### Exercise goal
Two lines below mark the span: the one containing "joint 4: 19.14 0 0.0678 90" and the one containing "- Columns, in". Set down both, plus every line between, exactly as they stand, and nothing else.

********

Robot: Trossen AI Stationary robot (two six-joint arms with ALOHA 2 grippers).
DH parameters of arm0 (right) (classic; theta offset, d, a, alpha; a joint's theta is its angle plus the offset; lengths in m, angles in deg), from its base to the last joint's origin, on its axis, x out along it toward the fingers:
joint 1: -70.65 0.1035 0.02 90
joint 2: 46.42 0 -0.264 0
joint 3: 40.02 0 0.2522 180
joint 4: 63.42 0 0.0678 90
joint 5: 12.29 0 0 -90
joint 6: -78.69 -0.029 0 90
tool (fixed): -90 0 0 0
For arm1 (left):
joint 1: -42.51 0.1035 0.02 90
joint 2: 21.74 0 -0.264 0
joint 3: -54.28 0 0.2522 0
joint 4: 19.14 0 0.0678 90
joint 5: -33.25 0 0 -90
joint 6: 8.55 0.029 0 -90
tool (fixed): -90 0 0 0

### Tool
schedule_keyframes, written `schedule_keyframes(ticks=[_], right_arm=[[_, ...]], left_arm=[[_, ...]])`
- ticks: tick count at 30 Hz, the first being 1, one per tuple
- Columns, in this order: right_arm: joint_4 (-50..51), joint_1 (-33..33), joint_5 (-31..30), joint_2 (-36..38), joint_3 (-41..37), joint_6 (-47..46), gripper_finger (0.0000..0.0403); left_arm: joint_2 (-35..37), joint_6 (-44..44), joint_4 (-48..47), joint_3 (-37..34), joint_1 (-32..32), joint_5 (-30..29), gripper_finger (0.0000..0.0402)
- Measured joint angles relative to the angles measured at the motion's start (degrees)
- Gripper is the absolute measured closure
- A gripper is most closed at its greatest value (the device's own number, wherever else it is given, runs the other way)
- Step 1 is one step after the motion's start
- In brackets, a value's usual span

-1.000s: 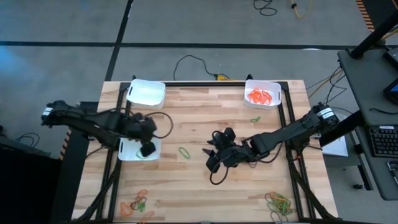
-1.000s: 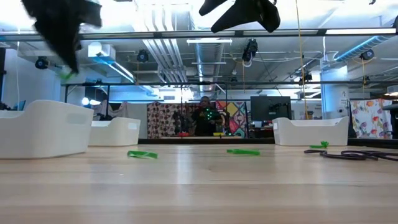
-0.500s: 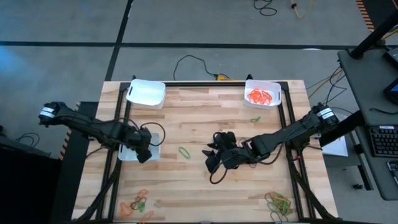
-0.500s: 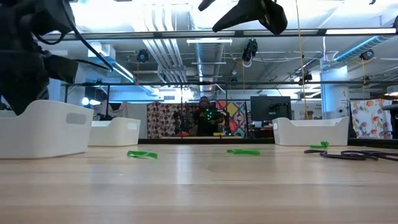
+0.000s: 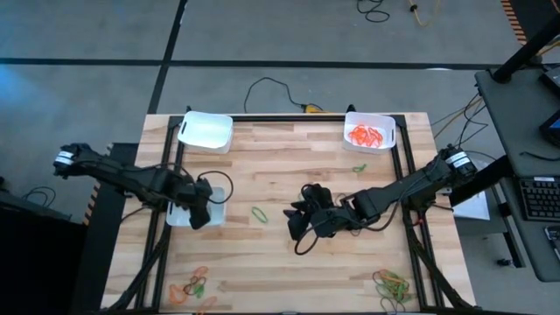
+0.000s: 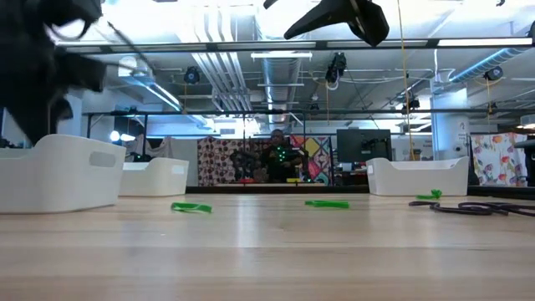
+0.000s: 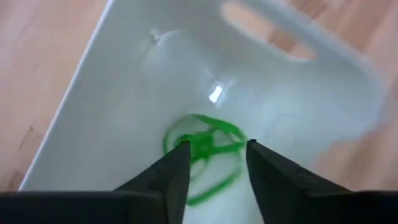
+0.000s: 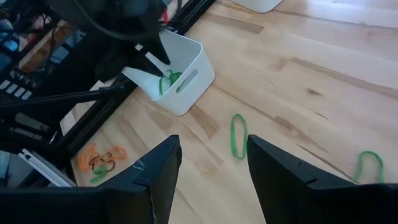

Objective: Sort rubber bands into baskets
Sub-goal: Put the green rubber band into the bottom white bin

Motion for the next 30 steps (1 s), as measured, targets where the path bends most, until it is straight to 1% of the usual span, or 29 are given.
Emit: schedule_keyframes(ticks=[3, 6, 9, 12, 15, 17, 19, 24, 28, 30], right_arm=[[0.0, 0.0, 0.0, 0.0, 0.0, 3.5, 0.0225], [0.0, -0.8, -0.2, 0.0, 0.0, 8.9, 0.0225], [0.1, -1.9, -0.5, 0.0, 0.3, 12.2, 0.0225], [0.9, -2.1, -0.5, 0.0, 1.6, 15.9, 0.0225], [4.2, -1.9, 1.4, 0.3, 4.2, 20.9, 0.0225], [9.4, -1.7, 3.3, 0.4, 6.7, 22.1, 0.0225], [16.5, -1.3, 3.9, 0.4, 9.4, 21.5, 0.0225], [29.4, -0.7, 4.1, 0.5, 13.4, 19.2, 0.0225], [34.0, -0.4, 4.0, 0.6, 14.1, 16.9, 0.0225], [34.0, -0.3, 4.1, 0.6, 13.7, 16.1, 0.0225]], left_arm=[[0.0, -2.5, -4.3, 5.8, -0.6, 0.0, 0.0232], [-0.4, -3.2, -7.8, 11.7, -0.6, 0.0, 0.0217], [-0.8, -1.1, -5.9, 16.6, -0.6, -2.4, 0.0212], [-2.0, 3.6, -0.3, 19.5, -0.6, -7.8, 0.0211], [-3.9, 5.8, 7.7, 20.2, -0.3, -12.3, 0.0211], [-5.5, 5.9, 13.7, 19.9, 0.4, -12.3, 0.0211], [-7.8, 6.1, 17.6, 19.7, 0.7, -11.8, 0.0211], [-14.6, 6.7, 21.4, 19.6, 0.8, -11.4, 0.0211], [-20.6, 5.2, 21.5, 19.8, 0.8, -10.2, 0.0211], [-23.3, 3.9, 21.9, 19.8, 0.8, -9.6, 0.0211]])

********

### Solution
joint 4: 19.14 0 0.0678 90
joint 5: -33.25 0 0 -90
joint 6: 8.55 0.029 0 -90
tool (fixed): -90 0 0 0

### Tool
schedule_keyframes, written `schedule_keyframes(ticks=[_], right_arm=[[_, ...]], left_arm=[[_, ...]])`
- ticks: tick count at 30 Hz, the first being 1, one per tuple
- Columns, in this order: right_arm: joint_4 (-50..51), joint_1 (-33..33), joint_5 (-31..30), joint_2 (-36..38), joint_3 (-41..37), joint_6 (-47..46), gripper_finger (0.0000..0.0403); left_arm: joint_2 (-35..37), joint_6 (-44..44), joint_4 (-48..47), joint_3 (-37..34), joint_1 (-32..32), joint_5 (-30..29), gripper_finger (0.0000..0.0402)

This exercise has no more to it.